NCT05654103 | Recruiting DMC FDA Device

• 2 other identifiers: IRB#22-0014441R01DK132422
• Study Type: interventional
• Target: 90
• Locations: 1 country
• Sites: 2

Brief Summary

Patients with end-stage kidney disease (ESKD) who use hemodialysis to filter their blood require vascular access for the dialysis machine; the most common type of vascular access is called an arteriovenous fistula (AVF). The AVF is a direct connect between an artery and vein. Until recently, AVFs were only created through surgery that requires general anesthesia and opening up the skin. Now there are 2 FDA-approved devices designed to create AVFs using endovascular techniques (endoAVF), which means a device that goes through the skin instead of opening the skin up. Also patients are not required to be under general anesthesia, they can receive local anesthesia instead.

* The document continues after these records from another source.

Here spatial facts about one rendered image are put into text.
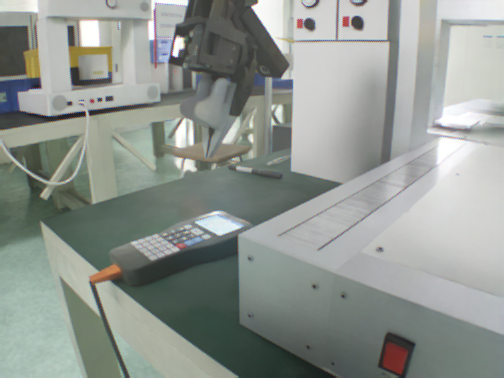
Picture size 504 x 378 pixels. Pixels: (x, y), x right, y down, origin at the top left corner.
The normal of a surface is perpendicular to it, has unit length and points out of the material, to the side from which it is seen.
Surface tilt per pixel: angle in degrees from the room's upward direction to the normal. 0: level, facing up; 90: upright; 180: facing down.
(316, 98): 90
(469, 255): 0
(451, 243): 0
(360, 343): 90
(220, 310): 0
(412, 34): 90
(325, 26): 90
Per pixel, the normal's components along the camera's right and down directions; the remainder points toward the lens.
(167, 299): 0.00, -0.95
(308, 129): -0.66, 0.24
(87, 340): 0.75, 0.22

Due to the relatively new approval of these devices, there is not a randomized study to compare the results of endoAVF versus surgAVF. This study is a pilot study for an eventually larger scale study to compare the results of endoAVF versus surgAVF. The study aims to determine what the proportion of patients seeking hemodialysis access could qualify for receiving either an endoAVF , surgAVF, or both. Patients who are screened for hemodialysis access must undergo a duplex ultrasound of the blood vessels in the arm to confirm correct sizing. If participants qualify for both procedures they will be randomized to either endoAVF or surgAVF and will track the clinical and patient-reported outcomes of each procedure. Our pilot study hopes to enroll 90 participants. Those outcomes will inform a larger scale study. If the potential participant chooses to abstain from participation in the randomized trial, preferring to decide the method of AVF creation, we will offer to them a chance to join an endoAVF/surgAVF registry that will track the clinical outcomes of the procedure via medical record monitoring.

Conditions

End Stage Renal Disease on Dialysis

Keywords

hemodialysis; arteriovenous fistula; fistula; endoAVF; End Stage Renal Disease

Outcome Measures

Primary Outcomes (1)

• Physiologically mature fistula

  flow ≥ 500 ml/min and internal diameter \>0.5 cm

  6 months postoperatively

Secondary Outcomes (6)

• clinically mature

  6 months

• primary patency

  6 months

• secondary patency

  6 months

• functional patency

  6 months

• Number of interventions to achieve physiologic maturation

  6 months

Study Arms (2)

surgAVF

ACTIVE COMPARATOR

Participant will undergo fistula creation through surgical means, which requires undergoing general anesthesia and opening the skin to create the fistula.

Procedure: surgAVF

endoAVF

ACTIVE COMPARATOR

Participant will undergo fistula creation through endovascular surgical means, which does not require general anesthesia and is created by using a device that goes through the skin to create the fistula. The two devices that are currently FDA approved and used to create the endoAVF are the WavelinQ™ EndoAVF System and the Ellipsys® Vascular Access System.

Device: endoAVF

Interventions

endoAVF DEVICE

The device will be used according to manufactures instructions and medical facilities standard of care. EndoAVF has a high likelihood of requiring additional procedures that would not have been required if they had undergone surgAVF.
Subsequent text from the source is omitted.